Here's what the TPA said in its January 29, 2010 release - this is all they've said to date on financing:
The private sector proponent would arrange Bank financing representing approximately 50 per cent of the project's estimated $45 million cost. In addition, the TPA will consider providing up to 20 per cent of the project's cost in the form of a subordinate loan or other instrument.
Surely any private sector financier will insist on securing any loan on public assets held by the TPA.
And while ultimately passenger user fees might pay back the public money spent, there are two risks at play:
* Porter's the sole carrier committed to the Island Airport, and its financial condition is far from assured - based upon the latest available data from Porter (first quarter 2010 - revealed in the prospectus for its failed IPO) Porter has lost huge sums of money since it was founded: $11,486,000 in 2007, $3,317,000 in 2008, $4,609,000 in 2009 and $5,972,000 in the first three months of 2010. There is no evidence that points to a turnaround in Porter's fortunes - in fact the recent chronic 20% discounts (mounting to 30% in recent days) and a substantial decline in its business since last August suggests sales continue to be problematic.
* Then there's the matter of the TPA's unpaid property taxes - about $43 million. Most lenders will be skittish about relying on a borrower facing a liability big enough to bankrupt it, if forced, finally, to pay them by the City. That, given a recent Supreme Court of Canada decision, is increasingly likely.
Both of these risks will surely give any private sector financier considerable pause.
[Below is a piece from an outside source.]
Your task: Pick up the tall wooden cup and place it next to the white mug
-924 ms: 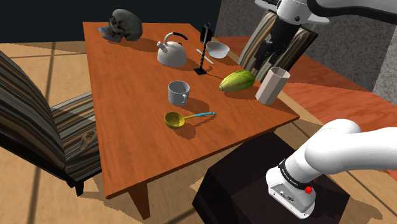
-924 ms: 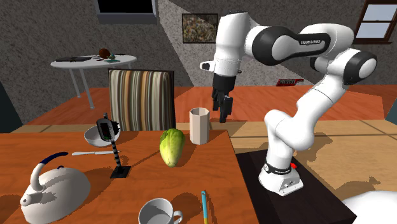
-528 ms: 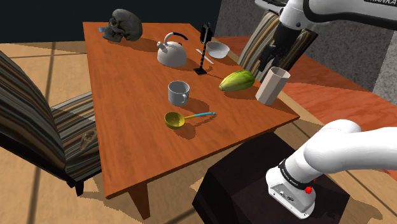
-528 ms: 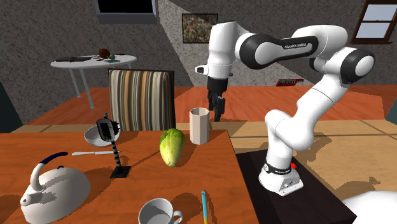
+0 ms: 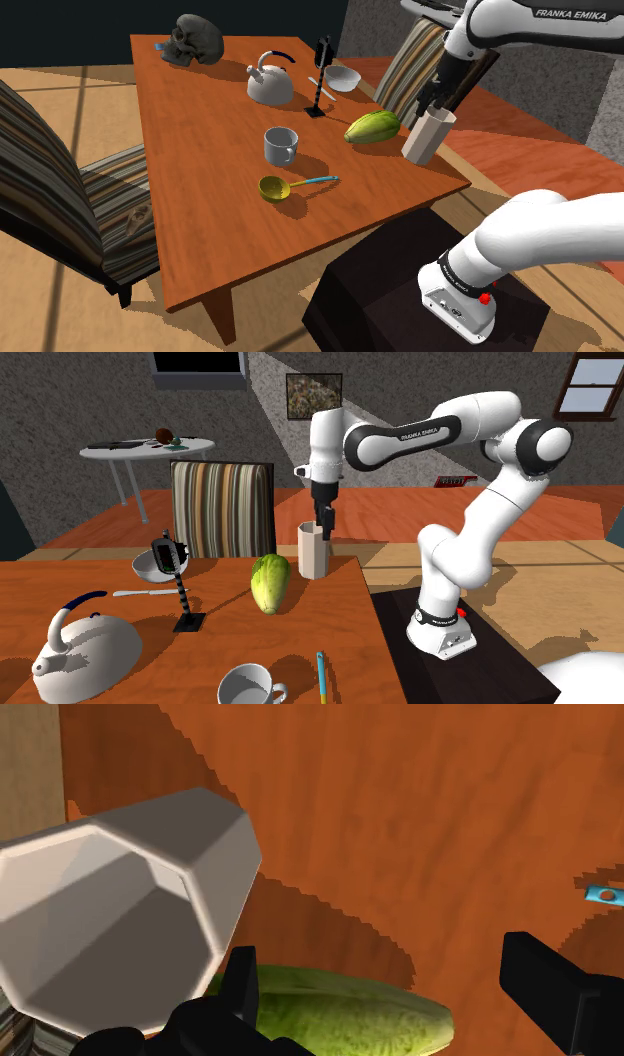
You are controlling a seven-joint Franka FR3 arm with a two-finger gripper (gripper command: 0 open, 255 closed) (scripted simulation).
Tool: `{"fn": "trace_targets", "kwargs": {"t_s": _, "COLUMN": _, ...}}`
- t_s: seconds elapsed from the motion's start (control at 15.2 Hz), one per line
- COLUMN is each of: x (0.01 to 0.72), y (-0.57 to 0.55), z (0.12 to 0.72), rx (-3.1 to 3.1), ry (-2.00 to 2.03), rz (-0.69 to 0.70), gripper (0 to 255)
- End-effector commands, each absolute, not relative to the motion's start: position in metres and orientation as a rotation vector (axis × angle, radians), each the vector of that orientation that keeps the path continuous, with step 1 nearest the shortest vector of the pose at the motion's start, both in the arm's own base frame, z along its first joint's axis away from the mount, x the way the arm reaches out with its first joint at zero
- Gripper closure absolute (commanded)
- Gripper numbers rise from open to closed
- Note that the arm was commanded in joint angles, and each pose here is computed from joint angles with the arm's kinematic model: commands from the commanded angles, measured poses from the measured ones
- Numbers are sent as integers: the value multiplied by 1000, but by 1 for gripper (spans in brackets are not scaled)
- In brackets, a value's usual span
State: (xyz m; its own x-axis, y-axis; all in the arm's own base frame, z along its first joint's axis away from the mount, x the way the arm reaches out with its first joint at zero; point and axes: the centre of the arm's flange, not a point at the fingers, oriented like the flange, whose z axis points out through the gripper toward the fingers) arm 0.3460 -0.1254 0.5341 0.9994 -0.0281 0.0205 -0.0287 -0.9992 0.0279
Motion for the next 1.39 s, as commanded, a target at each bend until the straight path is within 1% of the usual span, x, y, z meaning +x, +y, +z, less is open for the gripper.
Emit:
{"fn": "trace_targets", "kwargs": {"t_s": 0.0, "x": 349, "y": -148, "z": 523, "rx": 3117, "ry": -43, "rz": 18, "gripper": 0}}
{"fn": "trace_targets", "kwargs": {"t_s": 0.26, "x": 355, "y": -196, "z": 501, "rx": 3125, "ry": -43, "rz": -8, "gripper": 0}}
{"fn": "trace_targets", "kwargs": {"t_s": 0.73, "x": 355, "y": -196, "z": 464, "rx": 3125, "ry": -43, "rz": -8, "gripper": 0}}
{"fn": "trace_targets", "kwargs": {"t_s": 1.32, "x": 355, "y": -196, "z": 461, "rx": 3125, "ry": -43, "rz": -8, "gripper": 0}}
So the TPA will be using its own funds (taxpayers', ultimately), and borrowing more, likely using public assets as collateral for their borrowing, on the assumption that the airport will continue to be viable enough to repay the loans.
That also assumes that peak oil will not hit, and it will not reduce flying. That's an increasingly weak assumption. Here's a recent piece on peak oil that’s worth a read::
From John Michael Greer's blog, The Archdruid Report, http://thearchdruidreport.
All in all, it looks like another hit on the taxpayer is all too likely.